Jonathan : Mais il n’y a rien à faire ici au village. Il n’y a pas d’animation pour nous, les jeunes. On n’a pas de… un endroit à nous quoi, ou on peut… rester, et où il y a de la musique, des ordinateurs… Qu’on nous anime quoi. Il n’y a pas de sports déjà… Tu descends au village, tu peux pas aller jouer au football. Il y a un terrain de football; tu ne peux pas jouer dessus. Ça ne sert à rien.

Eve : Il y a un terrain de foot, mais vous ne pouvez pas aller jouer dessus? Jonathan : Ils ont peur d’esquinter la pelouse.

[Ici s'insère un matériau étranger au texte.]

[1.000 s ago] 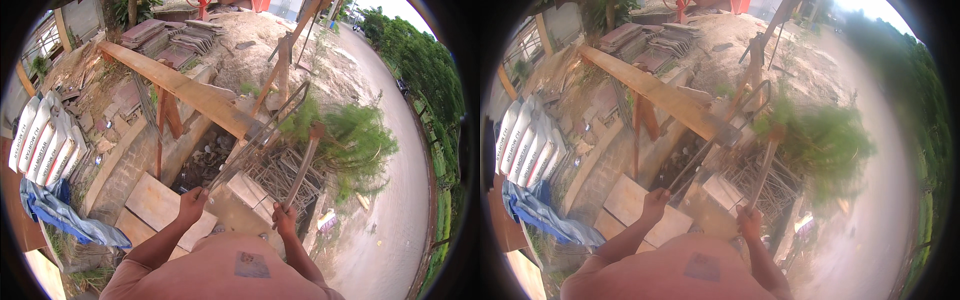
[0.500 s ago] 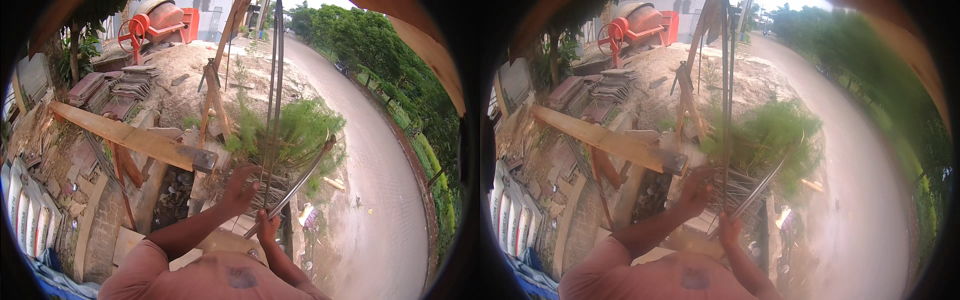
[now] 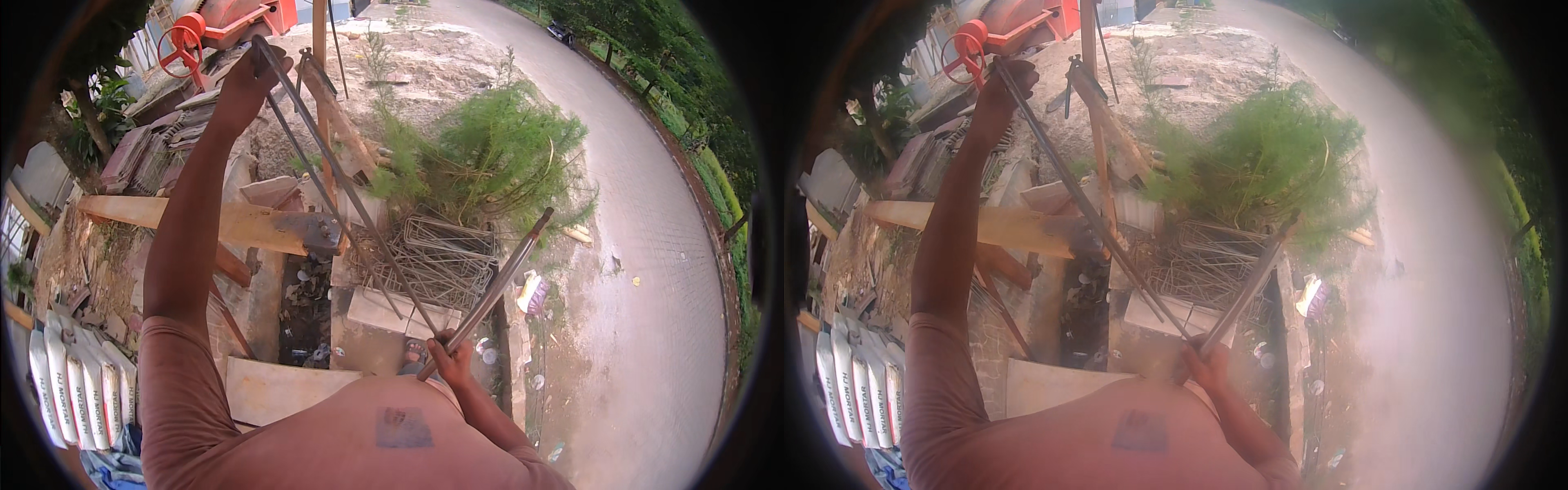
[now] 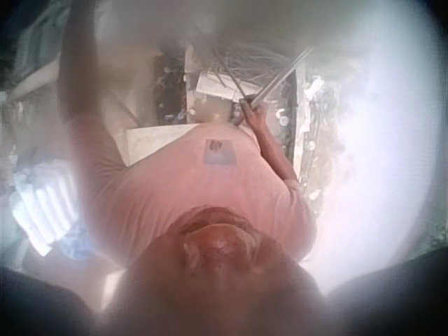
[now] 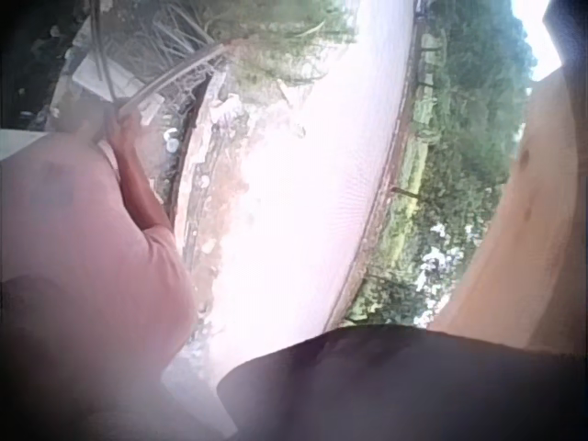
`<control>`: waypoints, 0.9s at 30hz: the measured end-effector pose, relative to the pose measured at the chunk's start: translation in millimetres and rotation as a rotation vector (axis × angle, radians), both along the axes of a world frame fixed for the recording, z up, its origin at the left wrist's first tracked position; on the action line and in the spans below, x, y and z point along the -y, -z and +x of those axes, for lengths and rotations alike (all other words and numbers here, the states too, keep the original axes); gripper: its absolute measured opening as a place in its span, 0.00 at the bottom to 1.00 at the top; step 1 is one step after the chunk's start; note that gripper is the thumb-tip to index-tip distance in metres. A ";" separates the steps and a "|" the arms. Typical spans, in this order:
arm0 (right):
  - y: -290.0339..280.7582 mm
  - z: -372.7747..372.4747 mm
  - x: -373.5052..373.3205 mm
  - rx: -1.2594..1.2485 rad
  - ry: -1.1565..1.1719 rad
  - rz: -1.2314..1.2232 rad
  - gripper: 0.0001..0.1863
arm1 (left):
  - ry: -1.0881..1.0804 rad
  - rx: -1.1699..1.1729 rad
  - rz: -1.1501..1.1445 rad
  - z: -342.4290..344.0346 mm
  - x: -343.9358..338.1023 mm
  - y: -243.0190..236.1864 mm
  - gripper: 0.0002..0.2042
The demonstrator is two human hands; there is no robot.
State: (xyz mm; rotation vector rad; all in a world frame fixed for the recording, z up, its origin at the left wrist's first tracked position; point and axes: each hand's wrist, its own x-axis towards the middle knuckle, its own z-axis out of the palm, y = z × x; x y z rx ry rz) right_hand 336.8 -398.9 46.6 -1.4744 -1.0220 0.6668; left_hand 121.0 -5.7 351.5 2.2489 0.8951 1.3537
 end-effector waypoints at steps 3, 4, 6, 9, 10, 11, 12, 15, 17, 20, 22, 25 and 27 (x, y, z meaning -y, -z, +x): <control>25.8 6.6 -32.6 -0.038 -0.079 -0.019 0.08 | 0.148 0.347 -0.144 -10.3 -15.4 0.3 0.12; 29.1 8.9 -46.7 -0.025 -0.103 -0.005 0.08 | 0.201 0.395 -0.139 -19.9 -26.6 -3.2 0.13; 33.9 15.7 -77.0 0.008 -0.139 0.016 0.08 | 0.182 0.473 -0.082 -26.1 -32.9 -11.9 0.16; 18.7 35.8 -136.9 0.176 -0.191 0.024 0.09 | 0.053 0.579 0.021 -27.0 2.8 -45.1 0.17; 21.5 42.0 -163.6 0.251 -0.172 0.061 0.09 | -0.016 0.528 0.157 -30.2 18.6 -53.5 0.16; 25.4 44.9 -192.0 0.322 -0.157 0.102 0.09 | -0.079 0.537 0.225 -41.0 30.8 -59.9 0.19; 22.0 45.9 -217.3 0.320 -0.180 0.069 0.09 | -0.141 0.546 0.292 -54.2 41.3 -62.1 0.22; 35.4 43.1 -289.7 0.317 -0.154 0.214 0.11 | -0.297 0.474 0.463 -68.9 94.6 -36.2 0.22; 49.9 30.5 -313.0 0.206 -0.184 0.212 0.13 | -0.454 0.365 0.506 -87.6 127.4 -4.4 0.22; 61.0 8.2 -316.8 0.057 -0.328 -0.029 0.14 | -0.931 0.221 0.401 -107.6 179.8 46.9 0.21; 68.0 -0.8 -299.1 0.145 -0.397 -0.128 0.15 | -0.920 0.272 0.463 -121.5 202.6 76.1 0.21; 126.7 -15.2 -268.3 0.213 -0.373 -0.096 0.17 | -1.071 0.193 0.458 -148.5 222.3 112.7 0.22; 135.3 -19.6 -253.6 0.271 -0.346 -0.028 0.20 | -1.112 0.256 0.383 -163.5 240.6 130.6 0.22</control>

Eve : Ah, et c’est un terrain qui appartient à une école?

Jonathan : Non, c’est le terrain de la commune. L’OMS [Office municipal des sports], le stade Yoshida. Je ne sais pas, elle a jeté combien de millions, on n’a même pas le droit d’aller jouer dessus.

À la fois témoin du développement des infrastructures à Koné et de l’amélioration du niveau de vie de certains individus ou groupes d’individus, les jeunes sont déçus de ne pas avoir accès à certaines de ces infrastructures alors qu’il est donné à d’autres groupes d’individus. Ce type de situation témoigne, pour eux, de leur mise à l’écart. Toutefois, cette perte de confiance envers « les politiques » qui s’intéresseraient « aux jeunes » seulement lors de campagnes électorales et les craintes qu’occasionne l’arrivée massive d’étranger sont réinvesties de façon créative par les jeunes. Plutôt que de ne « rien faire », de « se plaindre » et d’attendre que quelqu’un agisse, les jeunes de la bande des Cigales vont tenter de se monter en association loi de 1901 afin d’animer la commune et d’y créer un espace de participation à la vie politique. Nous reviendrons en détail sur ce projet au chapitre suivant.